To create a new API token, scoped to a single organization, run the following command:
turso auth api-tokens mint <api-token-name> --org <organization-slug>
Unrestricted (cross-org) tokens — minting without --org — are deprecated and will be removed in a future release. Always pass --org for new tokens. Existing unrestricted tokens continue to work for now, but you should rotate them to scoped tokens at your earliest convenience.
Flags
| Flag | Description |
|---|
--org | Restrict the token to a specific organization. |
--group | Restrict the token to a specific group inside --org. Requires --org and at least one scope. |
--scope | Permission to grant a group-scoped token. Repeatable. |
--read-only | Shorthand for --scope read. |
--full-access | Shorthand for granting every scope. |
Organization-scoped tokens
Pass --org to restrict a token to a single organization:
turso auth api-tokens mint <api-token-name> --org <organization-slug>
Group-scoped tokens
A group-scoped token is pinned to a single group inside an organization and is restricted to an explicit set of operations. It’s the right shape for automations that should be able to provision and manage databases inside one group without being able to touch the rest of the organization.

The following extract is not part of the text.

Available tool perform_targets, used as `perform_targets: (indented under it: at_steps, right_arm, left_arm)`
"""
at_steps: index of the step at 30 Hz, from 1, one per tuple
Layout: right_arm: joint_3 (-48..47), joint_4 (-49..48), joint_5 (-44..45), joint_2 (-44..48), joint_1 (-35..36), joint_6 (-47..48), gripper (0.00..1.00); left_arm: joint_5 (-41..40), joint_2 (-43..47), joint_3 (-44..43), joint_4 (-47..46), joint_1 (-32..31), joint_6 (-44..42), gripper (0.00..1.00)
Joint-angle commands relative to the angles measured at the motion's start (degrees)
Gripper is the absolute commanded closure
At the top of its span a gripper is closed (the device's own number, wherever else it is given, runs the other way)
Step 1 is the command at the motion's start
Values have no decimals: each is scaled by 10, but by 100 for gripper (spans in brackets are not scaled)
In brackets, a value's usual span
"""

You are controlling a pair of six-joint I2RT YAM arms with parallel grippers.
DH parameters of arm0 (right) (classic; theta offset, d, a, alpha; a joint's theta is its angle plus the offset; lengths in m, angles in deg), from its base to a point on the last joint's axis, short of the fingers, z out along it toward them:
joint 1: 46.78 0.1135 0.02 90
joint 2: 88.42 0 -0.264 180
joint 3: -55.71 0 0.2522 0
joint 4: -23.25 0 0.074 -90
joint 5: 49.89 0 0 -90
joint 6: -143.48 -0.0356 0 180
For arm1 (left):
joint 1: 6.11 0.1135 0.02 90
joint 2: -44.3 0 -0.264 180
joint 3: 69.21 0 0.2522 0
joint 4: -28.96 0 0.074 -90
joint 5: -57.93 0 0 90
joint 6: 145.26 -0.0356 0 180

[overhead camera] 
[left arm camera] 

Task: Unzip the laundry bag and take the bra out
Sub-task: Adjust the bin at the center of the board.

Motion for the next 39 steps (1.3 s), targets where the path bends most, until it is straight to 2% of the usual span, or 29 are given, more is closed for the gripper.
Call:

You must be an admin or owner of the organization to mint a group-scoped token.
# Read-only access to one group
turso auth api-tokens mint deploy-bot --org my-org --group default --read-only
# Full access inside one group, but nothing outside it
turso auth api-tokens mint deploy-bot --org my-org --group default --full-access
# Fine-grained: provision and configure databases, mint SQL tokens
turso auth api-tokens mint deploy-bot --org my-org --group default \
--scope db:create --scope db:configure --scope db:mint-token
Available scopes
--scope can be repeated and accepts any of the following:
| Scope | Allows |
|---|
read | All GET-style routes: list/retrieve databases and groups, configuration, usage, instances, locations. |
db:create | Create databases inside the group, seed from a dump, restore. |
db:delete | Delete a database inside the group. |
db:configure | Patch database configuration, transfer, wake, add or remove instances. |
db:mint-token | Issue a SQL-engine token or TLS client certificate for a database inside the group. |
db:rotate-creds | Rotate the database signing key, invalidating every SQL token previously issued for it. |
group:configure | Configure, rename, update, unarchive the group, or add and remove locations. |
group:mint-token | Issue a group-level SQL-engine token. |
group:rotate-creds | Rotate the group signing key, invalidating every SQL token issued against any database in the group. |
db:mint-token and db:rotate-creds are deliberately separate scopes. Minting a new SQL credential is additive; rotating invalidates every credential currently in use, which can take down running applications. Grant rotation only to automations that need it.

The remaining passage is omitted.